- _What needs to be done_: Find the line containing "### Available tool" in the records below. Copy exactly that line and each one after it, ending at the line containing "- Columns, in", and nothing more.

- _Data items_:
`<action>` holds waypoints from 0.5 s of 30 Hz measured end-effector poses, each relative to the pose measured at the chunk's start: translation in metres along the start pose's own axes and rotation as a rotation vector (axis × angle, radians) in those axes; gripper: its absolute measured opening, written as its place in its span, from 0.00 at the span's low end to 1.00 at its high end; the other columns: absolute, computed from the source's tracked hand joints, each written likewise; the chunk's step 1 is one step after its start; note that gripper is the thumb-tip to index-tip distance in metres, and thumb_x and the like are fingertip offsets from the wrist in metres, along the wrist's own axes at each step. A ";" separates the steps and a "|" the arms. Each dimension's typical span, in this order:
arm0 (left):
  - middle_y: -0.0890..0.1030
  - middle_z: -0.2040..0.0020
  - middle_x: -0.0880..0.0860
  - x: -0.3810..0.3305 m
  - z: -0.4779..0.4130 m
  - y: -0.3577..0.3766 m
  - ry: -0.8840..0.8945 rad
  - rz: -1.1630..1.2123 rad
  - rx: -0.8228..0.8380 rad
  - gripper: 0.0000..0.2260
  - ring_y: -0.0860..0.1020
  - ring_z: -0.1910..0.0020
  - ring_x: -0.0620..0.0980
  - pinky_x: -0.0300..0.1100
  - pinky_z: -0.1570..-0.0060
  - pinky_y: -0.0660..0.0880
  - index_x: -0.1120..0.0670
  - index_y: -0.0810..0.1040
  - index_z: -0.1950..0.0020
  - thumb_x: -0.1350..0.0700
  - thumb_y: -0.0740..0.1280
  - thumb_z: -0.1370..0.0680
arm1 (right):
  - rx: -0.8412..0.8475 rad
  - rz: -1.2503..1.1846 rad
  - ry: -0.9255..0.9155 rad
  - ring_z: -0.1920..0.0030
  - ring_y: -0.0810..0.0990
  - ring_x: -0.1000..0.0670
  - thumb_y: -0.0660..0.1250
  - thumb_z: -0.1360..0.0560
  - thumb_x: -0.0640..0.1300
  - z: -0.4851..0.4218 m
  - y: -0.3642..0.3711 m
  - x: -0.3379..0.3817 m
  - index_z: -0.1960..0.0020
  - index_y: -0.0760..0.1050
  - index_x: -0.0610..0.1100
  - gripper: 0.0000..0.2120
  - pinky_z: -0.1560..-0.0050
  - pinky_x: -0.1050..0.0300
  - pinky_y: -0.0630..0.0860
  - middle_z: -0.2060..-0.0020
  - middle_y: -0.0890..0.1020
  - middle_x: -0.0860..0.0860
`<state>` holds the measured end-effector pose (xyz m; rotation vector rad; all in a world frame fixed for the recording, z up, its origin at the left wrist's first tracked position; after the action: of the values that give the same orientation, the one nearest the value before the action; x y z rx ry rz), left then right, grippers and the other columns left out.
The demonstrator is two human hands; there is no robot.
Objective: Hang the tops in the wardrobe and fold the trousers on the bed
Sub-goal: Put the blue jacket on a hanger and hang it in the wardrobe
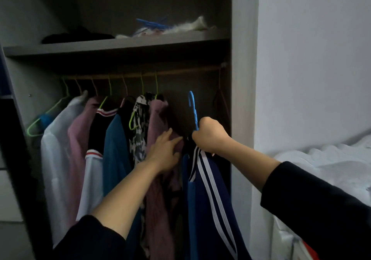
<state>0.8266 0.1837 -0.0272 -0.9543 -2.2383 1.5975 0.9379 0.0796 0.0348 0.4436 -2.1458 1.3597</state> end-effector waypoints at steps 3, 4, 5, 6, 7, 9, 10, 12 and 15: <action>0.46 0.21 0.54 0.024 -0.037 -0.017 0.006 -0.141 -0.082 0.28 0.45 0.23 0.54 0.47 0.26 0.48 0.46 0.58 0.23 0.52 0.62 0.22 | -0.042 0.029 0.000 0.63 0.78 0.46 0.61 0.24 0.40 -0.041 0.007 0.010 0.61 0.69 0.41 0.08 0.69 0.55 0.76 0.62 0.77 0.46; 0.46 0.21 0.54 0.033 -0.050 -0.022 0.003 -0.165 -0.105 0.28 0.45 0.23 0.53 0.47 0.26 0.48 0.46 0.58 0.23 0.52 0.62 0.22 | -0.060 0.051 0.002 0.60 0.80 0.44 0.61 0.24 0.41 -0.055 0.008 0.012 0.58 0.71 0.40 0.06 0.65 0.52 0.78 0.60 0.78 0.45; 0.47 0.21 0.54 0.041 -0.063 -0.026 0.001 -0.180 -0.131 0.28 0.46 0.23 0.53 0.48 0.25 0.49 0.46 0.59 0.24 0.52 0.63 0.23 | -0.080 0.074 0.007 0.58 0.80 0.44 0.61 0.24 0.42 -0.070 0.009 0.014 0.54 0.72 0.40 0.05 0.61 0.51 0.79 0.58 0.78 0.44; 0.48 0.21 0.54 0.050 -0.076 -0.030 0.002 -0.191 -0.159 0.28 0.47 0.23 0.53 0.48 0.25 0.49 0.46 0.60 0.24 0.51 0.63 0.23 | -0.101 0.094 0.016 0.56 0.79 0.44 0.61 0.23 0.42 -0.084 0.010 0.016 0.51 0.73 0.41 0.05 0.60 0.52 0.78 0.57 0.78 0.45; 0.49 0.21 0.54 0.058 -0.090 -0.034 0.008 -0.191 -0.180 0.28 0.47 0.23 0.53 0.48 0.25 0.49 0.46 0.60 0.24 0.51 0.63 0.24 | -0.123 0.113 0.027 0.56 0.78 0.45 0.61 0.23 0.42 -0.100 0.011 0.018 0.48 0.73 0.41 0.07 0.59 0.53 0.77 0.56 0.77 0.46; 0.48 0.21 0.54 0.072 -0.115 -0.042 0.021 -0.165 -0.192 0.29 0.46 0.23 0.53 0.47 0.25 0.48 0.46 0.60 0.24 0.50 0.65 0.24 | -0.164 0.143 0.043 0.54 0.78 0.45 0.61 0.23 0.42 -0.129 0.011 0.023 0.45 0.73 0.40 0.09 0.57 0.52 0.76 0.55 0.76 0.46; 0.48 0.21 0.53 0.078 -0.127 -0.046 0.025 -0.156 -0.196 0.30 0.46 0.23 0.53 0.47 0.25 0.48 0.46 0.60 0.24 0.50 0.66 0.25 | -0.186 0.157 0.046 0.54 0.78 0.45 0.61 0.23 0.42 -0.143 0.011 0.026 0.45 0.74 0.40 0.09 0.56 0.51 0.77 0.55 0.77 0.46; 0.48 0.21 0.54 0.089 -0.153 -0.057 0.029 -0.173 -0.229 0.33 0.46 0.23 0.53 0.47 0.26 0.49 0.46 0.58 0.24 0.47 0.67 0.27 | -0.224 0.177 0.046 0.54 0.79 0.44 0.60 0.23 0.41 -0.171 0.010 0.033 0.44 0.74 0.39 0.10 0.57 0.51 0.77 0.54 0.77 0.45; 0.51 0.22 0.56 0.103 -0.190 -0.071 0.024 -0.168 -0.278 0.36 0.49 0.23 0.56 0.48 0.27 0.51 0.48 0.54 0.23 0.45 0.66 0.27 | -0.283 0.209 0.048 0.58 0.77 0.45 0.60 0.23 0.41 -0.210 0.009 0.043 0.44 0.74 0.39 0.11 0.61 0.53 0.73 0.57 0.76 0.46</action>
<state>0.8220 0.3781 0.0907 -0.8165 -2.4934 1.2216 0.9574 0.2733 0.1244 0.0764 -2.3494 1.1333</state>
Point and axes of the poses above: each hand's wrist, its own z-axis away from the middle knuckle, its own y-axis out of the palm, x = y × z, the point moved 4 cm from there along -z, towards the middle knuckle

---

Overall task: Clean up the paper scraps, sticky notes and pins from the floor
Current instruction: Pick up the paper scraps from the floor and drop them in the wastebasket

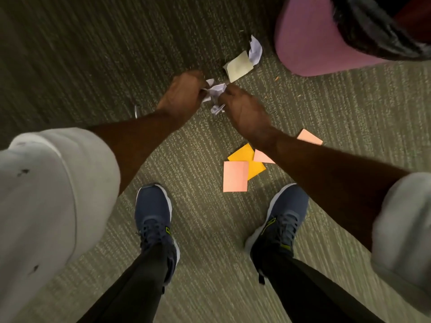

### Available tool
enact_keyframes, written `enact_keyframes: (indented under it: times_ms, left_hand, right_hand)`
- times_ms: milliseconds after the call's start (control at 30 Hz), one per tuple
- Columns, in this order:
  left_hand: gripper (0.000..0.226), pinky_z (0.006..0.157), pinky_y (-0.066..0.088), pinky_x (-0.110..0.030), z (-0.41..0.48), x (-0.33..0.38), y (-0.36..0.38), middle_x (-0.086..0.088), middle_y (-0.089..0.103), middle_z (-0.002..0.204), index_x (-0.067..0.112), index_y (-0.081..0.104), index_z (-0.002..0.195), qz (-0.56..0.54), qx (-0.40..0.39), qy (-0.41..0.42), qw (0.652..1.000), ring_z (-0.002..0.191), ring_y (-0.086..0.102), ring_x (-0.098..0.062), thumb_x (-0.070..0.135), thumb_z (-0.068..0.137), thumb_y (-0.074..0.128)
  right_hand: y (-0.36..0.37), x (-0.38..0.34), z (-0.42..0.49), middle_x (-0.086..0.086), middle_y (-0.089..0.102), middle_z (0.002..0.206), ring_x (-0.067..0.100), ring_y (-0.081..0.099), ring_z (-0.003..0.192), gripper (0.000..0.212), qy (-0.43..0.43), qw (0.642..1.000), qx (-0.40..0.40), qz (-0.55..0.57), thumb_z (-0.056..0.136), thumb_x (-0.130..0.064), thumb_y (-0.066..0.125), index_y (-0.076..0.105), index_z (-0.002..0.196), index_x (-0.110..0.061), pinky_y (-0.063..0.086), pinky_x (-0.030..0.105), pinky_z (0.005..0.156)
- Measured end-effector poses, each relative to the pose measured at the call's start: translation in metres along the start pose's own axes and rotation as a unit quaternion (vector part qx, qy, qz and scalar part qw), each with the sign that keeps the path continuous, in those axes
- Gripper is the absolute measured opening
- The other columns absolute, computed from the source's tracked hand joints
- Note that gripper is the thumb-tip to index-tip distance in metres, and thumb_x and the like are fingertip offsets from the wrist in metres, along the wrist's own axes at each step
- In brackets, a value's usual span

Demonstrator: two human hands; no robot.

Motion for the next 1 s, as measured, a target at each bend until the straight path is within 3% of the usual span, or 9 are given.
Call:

- _Reply to the exercise_:
### Available tool
enact_keyframes, written `enact_keyframes: (indented under it: times_ms, left_hand, right_hand)`
- times_ms: milliseconds after the call's start (control at 30 Hz), one per tuple
- Columns, in this order:

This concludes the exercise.